At Ribbon Communications, provisioning a new Active Directory lab environment for development or testing took approximately four weeks. Not four weeks of compute time, but four weeks of calendar time, consumed by manual configuration steps, cross-team coordination dependencies, and hand-off delays between engineers who each owned different parts of the infrastructure.

I replaced that process with a fully automated multi-stack Infrastructure as Code framework built on AWS CloudFormation and AWS CodePipeline. The framework spans 20+ AWS resources across five logical stacks (network, security, compute, data, and observability) with cross-stack dependency resolution, JSON schema validation on all input parameters, idempotent deployments, automated rollback on failure, and scheduled drift detection to catch configuration divergence between runs.

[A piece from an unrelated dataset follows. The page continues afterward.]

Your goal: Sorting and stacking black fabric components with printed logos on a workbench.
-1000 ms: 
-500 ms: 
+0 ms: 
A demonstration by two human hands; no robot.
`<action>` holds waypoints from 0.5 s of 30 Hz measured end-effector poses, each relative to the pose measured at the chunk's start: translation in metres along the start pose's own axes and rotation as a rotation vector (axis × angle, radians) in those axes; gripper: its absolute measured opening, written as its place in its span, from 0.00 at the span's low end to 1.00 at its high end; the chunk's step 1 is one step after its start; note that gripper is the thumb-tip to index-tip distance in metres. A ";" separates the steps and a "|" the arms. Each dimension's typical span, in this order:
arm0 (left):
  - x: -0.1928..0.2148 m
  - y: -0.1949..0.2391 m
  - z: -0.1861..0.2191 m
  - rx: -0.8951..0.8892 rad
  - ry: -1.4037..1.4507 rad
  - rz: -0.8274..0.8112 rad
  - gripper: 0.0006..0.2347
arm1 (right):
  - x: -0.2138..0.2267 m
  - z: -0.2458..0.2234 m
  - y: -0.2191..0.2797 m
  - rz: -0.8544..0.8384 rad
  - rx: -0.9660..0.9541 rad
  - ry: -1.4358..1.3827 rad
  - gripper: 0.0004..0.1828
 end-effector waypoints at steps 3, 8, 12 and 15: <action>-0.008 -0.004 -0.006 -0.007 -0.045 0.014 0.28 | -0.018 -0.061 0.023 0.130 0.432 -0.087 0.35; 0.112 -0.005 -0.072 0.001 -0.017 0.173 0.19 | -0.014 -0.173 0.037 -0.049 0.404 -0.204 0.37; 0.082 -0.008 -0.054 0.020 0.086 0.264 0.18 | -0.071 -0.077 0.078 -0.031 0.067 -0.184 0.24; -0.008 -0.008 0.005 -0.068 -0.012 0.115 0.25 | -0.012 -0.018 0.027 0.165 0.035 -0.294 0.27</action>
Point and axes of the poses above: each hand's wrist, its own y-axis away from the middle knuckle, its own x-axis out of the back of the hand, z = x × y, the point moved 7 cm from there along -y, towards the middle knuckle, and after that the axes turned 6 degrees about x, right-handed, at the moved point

The result: provisioning time from four weeks to under thirty minutes. One configuration file, one pipeline trigger, zero manual steps.

---

The Problem

Every engineer at Ribbon who needed a new development or testing environment went through the same four-week ordeal. The process involved: submitting a provisioning request, waiting for the infrastructure team to schedule time, manually configuring VPC settings, setting up Active Directory domain controllers, configuring security groups and IAM policies, provisioning EC2 instances and attaching the correct profiles, setting up RDS instances with the right parameter groups, and wiring up CloudWatch for logging and alerting: each step in sequence, each requiring the previous step to be verified before proceeding, most steps owned by different people.

The four-week timeline had two components. The actual configuration work, done by an expert, might take two to three days of focused effort. The rest (three and a half weeks) was coordination overhead: scheduling, waiting for approvals, dependencies on other teams' availability, and the inevitable re-work when a step was misconfigured and had to be rolled back manually.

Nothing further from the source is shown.